At the same time, he promised subsidies would be capped at below 2.0 per cent of GDP.
The Congress-led administration, already battered by a string of graft scandals, is under financial market pressure to cut public spending and rein in a ballooning deficit while also spurring slowing growth.
This task comes at a time of infighting in the left-leaning coalition sparked by the first proposed rise in rail fares in eight years to pay for a safety overhaul on the notoriously dangerous network.
Railways Minister Dinesh Trivedi, from the minority Trinamool Congress party, unveiled the hike on Wednesday, but he has since been savaged by his own populist party leader Mamata Banerjee, who asked him to roll back the measure.

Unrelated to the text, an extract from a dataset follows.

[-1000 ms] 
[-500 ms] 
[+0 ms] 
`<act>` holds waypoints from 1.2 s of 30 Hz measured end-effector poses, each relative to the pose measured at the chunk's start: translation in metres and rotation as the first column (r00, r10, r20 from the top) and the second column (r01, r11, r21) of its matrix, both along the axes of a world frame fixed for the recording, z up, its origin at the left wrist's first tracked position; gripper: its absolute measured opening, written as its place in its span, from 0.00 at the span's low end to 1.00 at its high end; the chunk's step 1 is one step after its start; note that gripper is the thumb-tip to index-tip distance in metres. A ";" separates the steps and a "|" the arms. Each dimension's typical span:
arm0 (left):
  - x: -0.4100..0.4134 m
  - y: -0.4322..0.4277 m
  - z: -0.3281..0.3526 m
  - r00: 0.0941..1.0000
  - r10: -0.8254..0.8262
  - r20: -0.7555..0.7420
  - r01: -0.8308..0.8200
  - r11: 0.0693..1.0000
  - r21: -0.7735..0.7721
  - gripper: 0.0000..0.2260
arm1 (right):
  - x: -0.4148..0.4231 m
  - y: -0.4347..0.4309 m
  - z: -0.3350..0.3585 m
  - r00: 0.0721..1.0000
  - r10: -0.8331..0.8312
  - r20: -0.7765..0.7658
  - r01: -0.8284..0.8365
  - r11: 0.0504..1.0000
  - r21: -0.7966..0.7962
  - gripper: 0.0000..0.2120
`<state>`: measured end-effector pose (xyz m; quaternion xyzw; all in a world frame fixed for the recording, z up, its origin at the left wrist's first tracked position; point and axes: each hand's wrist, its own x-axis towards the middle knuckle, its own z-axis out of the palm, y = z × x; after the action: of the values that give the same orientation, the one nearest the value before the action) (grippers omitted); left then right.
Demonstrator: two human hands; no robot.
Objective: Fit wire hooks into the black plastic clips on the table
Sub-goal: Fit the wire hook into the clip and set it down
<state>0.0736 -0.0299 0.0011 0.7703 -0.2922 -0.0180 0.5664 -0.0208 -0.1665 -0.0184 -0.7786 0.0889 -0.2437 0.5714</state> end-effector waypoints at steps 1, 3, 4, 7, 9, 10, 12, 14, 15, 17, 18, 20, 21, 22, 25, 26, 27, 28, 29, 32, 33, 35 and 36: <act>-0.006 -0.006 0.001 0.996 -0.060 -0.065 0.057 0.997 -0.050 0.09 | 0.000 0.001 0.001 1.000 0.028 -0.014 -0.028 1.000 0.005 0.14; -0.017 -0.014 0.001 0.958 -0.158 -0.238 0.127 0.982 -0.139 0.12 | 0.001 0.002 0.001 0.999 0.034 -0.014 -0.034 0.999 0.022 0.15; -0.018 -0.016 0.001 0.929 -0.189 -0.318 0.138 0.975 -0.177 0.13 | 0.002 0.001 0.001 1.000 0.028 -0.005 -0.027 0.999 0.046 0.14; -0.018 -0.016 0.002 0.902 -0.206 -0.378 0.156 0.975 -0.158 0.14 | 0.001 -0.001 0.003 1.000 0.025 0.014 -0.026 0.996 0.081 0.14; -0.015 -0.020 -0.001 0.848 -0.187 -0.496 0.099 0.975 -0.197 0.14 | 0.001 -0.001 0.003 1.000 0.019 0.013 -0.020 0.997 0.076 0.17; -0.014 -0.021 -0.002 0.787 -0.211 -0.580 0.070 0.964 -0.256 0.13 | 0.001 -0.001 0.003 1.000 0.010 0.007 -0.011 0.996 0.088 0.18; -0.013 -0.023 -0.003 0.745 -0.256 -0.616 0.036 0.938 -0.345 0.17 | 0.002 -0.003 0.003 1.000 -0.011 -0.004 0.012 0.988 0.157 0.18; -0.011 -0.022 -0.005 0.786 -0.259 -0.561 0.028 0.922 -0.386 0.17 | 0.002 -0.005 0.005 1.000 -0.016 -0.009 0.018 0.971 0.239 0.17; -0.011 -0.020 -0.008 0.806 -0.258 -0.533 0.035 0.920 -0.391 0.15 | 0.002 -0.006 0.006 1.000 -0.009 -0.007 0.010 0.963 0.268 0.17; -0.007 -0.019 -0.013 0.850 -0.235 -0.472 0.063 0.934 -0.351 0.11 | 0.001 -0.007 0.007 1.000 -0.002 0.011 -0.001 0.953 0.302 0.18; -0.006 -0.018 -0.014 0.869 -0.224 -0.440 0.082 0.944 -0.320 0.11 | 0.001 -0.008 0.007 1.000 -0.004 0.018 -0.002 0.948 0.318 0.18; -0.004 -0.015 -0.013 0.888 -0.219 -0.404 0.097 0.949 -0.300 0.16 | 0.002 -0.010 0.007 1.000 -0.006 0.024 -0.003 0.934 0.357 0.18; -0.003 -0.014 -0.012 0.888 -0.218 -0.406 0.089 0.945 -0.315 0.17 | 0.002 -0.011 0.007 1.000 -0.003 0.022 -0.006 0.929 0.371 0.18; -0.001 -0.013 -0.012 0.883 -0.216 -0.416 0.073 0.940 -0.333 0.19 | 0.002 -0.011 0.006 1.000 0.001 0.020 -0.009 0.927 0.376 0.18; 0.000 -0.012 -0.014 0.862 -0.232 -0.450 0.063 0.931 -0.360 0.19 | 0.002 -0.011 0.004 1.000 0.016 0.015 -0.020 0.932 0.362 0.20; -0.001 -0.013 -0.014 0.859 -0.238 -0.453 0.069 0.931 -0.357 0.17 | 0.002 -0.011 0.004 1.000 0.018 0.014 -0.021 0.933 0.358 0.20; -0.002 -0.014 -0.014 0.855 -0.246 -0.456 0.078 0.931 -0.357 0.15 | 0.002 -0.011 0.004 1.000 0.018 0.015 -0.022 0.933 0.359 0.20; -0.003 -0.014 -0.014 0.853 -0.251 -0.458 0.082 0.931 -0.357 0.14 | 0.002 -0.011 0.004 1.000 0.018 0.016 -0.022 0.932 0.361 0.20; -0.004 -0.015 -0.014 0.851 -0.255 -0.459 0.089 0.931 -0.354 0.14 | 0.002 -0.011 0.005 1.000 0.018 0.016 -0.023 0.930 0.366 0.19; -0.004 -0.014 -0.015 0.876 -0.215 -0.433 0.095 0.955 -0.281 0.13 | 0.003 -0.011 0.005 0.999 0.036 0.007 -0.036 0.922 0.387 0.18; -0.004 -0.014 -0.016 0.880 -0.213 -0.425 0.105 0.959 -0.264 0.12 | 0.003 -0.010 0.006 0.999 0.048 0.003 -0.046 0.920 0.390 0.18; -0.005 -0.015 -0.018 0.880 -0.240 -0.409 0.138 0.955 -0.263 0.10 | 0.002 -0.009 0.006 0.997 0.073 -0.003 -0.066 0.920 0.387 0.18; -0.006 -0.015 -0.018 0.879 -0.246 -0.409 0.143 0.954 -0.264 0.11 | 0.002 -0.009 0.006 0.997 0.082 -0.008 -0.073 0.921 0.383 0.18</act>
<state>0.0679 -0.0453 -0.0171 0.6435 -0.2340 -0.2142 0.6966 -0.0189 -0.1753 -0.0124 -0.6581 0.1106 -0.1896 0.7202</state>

The prospect of another policy U-turn and the resignation of a cabinet member has inflicted further damage on the administration of Prime Minister Manmohan Singh, already seen as incapable of pushing through reforms.
“It's essentially a lame-duck government,” senior journalist and television commentator Swapan Dasgupta told AFP.
The main challenge for Mukherjee in the budget will be to get it through “without hiccups,” Dasgupta said.
Given the disharmony in the coalition and heavy losses for the dominant Congress party in recent state elections, there is growing speculation about the possibility of early general elections ahead of their scheduled date in 2014.
The government that was elected in 2009 had plans for reforms such as opening up key sectors of the economy to foreign firms, overhauling pension, insurance and tax systems, and bringing in new land acquisition laws.
“We have to accelerate the pace of reform and improve supply side management of the economy,” Mukherjee said on Friday.